Customers shop at a Walmart Supercenter on February 20, 2024 in Hallandale Beach, Florida.
Joe Reddell | Getty Images News | Getty Images
Walmart’s Majority-owned fintech startup one According to CNBC, the retailer has begun offering buy-now-pay-later loans for large-ticket items in some of its more than 4,600 U.S. stores.
This move makes One and confirmis a leader in BNPL and the exclusive provider of installment loans to Walmart customers since 2019. expand Recently, Walmart introduced Affirm as a payment option at its self-checkout kiosks.
It could also be a sign of a battle brewing in the store aisles and e-commerce portals of the largest U.S. retailers. From fintech companies to credit card companies and established banks, the roles of numerous players are at risk.
One’s move into lending is the clearest sign yet that the company aspires to become a financial super app, a mobile one-stop shop for saving, spending and borrowing.
since it burst Debut in 2021 to attract Goldman Sachs veteran Omar Ismail As CEO, the fintech startup has attracted interest and threatened a financial landscape dominated by banks, poaching talent from more established lenders and payments companies.
But the company, headquartered in a cramped WeWork space in Manhattan, operated largely in stealth mode while developing its early products. productincluding debit accounts released in 2022.
Now, One is going head-to-head with some of Walmart’s existing partners, such as Affirm, which helped the retail giant generate $648 billion in revenue last year.
One, a fintech startup owned by Walmart, currently offers BNPL loans in Secaucus, New Jersey.
Hugh’s son | CNBC
CNBC recently visited a Walmart store in New Jersey and saw ads for One and One confirm Apple products and Android smartphones compete for attention in the store’s electronics section.
Both One and Affirm’s products are available at checkout, and loans can be obtained from either provider starting around $100 and going up to several thousand dollars, with annual interest rates ranging from 10% to 36%, according to their respective websites. between.
Electronics, jewelry, power tools, and auto accessories are eligible for loans, while groceries, liquor, and weapons are not.
The “buy now, pay later” method is increasingly popular among consumers for daily necessities and large purchases.
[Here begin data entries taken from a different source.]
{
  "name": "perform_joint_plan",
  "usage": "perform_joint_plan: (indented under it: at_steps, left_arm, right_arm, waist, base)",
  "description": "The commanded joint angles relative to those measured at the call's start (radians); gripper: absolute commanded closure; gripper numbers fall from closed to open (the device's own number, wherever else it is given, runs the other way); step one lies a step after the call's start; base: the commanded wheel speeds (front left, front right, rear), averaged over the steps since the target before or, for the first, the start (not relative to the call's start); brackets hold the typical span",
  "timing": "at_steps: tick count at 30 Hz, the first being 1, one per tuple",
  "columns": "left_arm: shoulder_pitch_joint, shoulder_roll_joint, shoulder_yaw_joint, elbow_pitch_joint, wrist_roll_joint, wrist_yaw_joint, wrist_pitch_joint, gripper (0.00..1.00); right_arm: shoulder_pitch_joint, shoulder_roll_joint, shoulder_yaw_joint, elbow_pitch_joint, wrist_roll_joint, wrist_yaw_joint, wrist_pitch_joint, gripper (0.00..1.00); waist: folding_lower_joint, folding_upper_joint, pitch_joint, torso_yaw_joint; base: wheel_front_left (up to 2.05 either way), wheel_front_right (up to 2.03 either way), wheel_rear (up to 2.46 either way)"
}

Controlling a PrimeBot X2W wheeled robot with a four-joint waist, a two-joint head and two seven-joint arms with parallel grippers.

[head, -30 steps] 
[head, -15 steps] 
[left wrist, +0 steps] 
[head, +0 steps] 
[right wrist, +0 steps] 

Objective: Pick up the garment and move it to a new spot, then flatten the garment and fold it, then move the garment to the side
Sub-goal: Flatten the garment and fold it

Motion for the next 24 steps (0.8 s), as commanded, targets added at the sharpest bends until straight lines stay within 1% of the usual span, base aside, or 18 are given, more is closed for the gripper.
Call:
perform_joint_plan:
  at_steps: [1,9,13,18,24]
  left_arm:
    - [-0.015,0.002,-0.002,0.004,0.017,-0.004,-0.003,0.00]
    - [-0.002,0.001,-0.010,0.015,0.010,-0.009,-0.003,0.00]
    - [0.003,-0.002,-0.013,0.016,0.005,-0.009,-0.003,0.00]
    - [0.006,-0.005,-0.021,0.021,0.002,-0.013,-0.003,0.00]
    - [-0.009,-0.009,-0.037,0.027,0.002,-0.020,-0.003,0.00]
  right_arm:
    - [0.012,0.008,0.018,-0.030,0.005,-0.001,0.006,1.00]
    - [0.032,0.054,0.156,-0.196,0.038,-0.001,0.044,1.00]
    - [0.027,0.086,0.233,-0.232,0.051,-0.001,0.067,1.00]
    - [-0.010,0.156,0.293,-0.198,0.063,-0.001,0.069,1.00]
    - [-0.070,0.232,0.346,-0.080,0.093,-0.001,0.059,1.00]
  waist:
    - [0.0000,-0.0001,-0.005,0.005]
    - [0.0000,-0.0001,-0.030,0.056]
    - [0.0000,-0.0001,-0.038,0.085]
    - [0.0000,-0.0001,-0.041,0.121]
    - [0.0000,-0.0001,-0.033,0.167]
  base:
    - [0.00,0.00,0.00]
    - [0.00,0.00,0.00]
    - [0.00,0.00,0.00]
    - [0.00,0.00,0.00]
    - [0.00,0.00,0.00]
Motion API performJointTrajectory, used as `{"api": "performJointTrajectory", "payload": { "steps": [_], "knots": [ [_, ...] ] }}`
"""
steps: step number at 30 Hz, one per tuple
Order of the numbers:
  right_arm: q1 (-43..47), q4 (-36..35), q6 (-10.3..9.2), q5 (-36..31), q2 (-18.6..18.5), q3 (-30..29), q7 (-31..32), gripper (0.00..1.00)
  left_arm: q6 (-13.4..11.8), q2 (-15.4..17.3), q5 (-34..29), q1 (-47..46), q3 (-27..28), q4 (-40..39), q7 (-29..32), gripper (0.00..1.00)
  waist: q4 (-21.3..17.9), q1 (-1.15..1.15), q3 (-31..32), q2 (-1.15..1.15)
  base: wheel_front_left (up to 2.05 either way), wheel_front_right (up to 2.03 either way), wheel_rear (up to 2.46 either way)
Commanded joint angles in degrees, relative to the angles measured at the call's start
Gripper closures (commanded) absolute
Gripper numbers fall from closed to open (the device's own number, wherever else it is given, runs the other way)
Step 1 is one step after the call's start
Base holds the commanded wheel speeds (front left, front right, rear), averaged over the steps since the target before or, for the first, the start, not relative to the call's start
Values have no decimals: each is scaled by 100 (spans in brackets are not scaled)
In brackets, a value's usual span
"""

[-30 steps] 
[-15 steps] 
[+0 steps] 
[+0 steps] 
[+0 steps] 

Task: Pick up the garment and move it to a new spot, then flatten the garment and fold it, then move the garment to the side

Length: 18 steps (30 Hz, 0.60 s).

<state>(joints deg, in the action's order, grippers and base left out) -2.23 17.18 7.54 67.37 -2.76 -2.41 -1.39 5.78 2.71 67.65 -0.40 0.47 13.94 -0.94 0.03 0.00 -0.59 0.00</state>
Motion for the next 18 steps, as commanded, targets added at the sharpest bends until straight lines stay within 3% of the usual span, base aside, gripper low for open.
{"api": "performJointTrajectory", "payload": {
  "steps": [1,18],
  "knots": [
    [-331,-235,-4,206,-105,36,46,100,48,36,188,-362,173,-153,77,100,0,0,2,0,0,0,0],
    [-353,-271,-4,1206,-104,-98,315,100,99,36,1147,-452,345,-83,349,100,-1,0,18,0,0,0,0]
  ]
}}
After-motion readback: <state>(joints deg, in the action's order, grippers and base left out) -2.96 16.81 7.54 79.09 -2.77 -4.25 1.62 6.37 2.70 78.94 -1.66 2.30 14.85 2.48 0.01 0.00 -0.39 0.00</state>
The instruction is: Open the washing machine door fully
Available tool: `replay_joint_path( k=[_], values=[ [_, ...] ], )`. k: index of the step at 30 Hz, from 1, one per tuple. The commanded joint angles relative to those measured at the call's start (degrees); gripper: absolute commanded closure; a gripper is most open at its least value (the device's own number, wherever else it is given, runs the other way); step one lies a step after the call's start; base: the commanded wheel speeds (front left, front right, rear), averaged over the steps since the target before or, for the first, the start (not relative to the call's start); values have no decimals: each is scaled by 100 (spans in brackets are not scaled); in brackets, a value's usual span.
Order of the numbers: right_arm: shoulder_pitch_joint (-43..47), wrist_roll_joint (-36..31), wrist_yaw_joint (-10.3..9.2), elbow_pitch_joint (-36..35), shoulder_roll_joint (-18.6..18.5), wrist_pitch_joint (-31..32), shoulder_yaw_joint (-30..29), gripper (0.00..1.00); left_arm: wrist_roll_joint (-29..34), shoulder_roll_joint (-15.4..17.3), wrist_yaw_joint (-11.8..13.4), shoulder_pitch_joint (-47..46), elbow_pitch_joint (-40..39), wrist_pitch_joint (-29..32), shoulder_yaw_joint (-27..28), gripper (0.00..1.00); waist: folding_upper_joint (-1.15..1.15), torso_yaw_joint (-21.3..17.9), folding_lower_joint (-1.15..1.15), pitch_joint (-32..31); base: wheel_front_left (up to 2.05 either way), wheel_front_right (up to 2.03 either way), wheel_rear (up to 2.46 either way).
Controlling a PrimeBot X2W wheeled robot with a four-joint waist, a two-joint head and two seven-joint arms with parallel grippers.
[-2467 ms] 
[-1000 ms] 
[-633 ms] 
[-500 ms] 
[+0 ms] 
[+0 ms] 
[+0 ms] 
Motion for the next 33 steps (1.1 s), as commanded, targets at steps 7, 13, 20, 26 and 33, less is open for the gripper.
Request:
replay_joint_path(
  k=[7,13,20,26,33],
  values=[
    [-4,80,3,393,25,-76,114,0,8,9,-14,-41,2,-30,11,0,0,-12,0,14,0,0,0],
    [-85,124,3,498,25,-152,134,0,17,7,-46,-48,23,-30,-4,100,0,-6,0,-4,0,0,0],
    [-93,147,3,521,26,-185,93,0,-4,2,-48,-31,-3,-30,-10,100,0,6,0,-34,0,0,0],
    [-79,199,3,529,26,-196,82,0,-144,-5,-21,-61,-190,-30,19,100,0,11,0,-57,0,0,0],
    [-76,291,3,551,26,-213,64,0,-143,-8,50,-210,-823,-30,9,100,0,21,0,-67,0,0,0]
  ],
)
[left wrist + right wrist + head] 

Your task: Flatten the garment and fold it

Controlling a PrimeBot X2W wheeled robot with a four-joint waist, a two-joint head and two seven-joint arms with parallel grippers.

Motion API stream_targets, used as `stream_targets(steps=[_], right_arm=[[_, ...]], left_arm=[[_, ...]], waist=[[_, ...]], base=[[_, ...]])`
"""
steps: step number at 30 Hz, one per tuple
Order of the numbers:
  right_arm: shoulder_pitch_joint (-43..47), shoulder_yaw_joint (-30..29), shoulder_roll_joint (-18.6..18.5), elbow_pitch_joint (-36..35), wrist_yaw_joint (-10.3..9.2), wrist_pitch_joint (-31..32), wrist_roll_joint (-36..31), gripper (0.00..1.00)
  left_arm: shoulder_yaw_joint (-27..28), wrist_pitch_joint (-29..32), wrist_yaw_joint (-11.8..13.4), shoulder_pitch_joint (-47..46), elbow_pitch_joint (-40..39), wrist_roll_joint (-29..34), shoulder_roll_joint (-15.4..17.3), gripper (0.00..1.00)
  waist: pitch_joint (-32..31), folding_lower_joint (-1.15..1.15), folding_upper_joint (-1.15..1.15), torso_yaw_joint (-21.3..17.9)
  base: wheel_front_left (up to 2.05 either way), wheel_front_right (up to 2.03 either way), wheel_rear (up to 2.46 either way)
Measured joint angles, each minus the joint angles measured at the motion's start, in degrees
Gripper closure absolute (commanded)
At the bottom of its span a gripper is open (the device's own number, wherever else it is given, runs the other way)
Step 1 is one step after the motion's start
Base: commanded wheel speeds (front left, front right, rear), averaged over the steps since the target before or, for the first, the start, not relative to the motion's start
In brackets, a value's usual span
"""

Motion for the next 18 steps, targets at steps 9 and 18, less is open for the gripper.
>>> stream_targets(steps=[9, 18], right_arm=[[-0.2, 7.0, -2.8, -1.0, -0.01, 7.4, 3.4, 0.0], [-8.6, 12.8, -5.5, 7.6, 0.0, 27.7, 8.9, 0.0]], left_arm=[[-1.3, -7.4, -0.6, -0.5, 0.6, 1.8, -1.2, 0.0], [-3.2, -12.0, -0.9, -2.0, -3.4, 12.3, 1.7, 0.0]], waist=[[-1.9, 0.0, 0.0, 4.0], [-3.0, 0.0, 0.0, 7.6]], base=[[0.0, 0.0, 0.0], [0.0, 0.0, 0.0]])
According to data from Adobe Analytics, BNPL drove $19.2 billion in online spending from January to March this year. An increase of 12% compared with the same period last year.
Walmart and One declined to comment for this article.
Who stays and who goes?
One man’s expanding role at Walmart raises the possibility that the company could force Affirm to capital one According to industry experts, some of the most coveted partnerships in U.S. retail are with other third parties.
“I have to imagine that the goal is to have all of these things, whether it’s a credit card, buy now, pay later on a loan or send money, all unified in an app under one brand, both online and through Walmart’s physical footprint Delivery, says Jason MikulaServed as a consultant in the consumer division of Goldman Sachs.
Affirm declined to comment on its partnership with Walmart.
For Walmart, One is part of a broader effort to develop new revenue streams beyond its retail stores in areas such as finance and health care, following its rivals Amazon’s Playbooks in areas such as cloud computing and streaming media. Walmart’s new business has higher profit margins than retail, part of its plan to grow profits faster than sales.
In February, Walmart said it would buy TV maker Vizio for $2.3 billion to boost its advertising business, another growth area for the retailer.
“Walmart Bank”
Speaking of finance, One is just Walmart’s latest foray into banking.Since the 1990s, Walmart repeat Efforts to enter the industry by directly owning banking units have been blocked each time by lawmakers and industry groups concerned that a “Wal-Mart bank” would crush smaller banks and squeeze the big ones.
To sidestep these concerns, Walmart is taking a more cautious approach this time. For One formed a joint venture with investment firm Ribbit Capital, known for backing fintech companies including Robin Hood, Credit Karma and Affirm — and staffed the company with senior executives from various finance departments.
Walmart has not disclosed the size of its investment in One.
The startup says it makes decisions independently of Walmart, although its board of directors includes Walmart U.S. Chief Executive John Furner and Chief Financial Officer John David Rainey.
Does not have a banking license but cooperates with the following institutions Coastal Community Bank For debit cards and installment loans.
After an early foray into banking failed, Walmart adopted a partnership strategy, working with a range of providers including Capital One, Synchronize, moneygram, green dot, and most recently “Affirmation.” The retailer relies on partners to open thousands of physical MoneyCenter locations in its stores, offering check cashing, sending and receiving payments, and tax services.
From paper to pixels
But Walmart and One executives have made no secret of their ambition to become a major player in financial services through a thorough effort to surpass existing players.
The one-for-one approach is especially important for low- and middle-income Americans who are “economically underserved,” Rainey said. Paypal executives noted at a December meeting.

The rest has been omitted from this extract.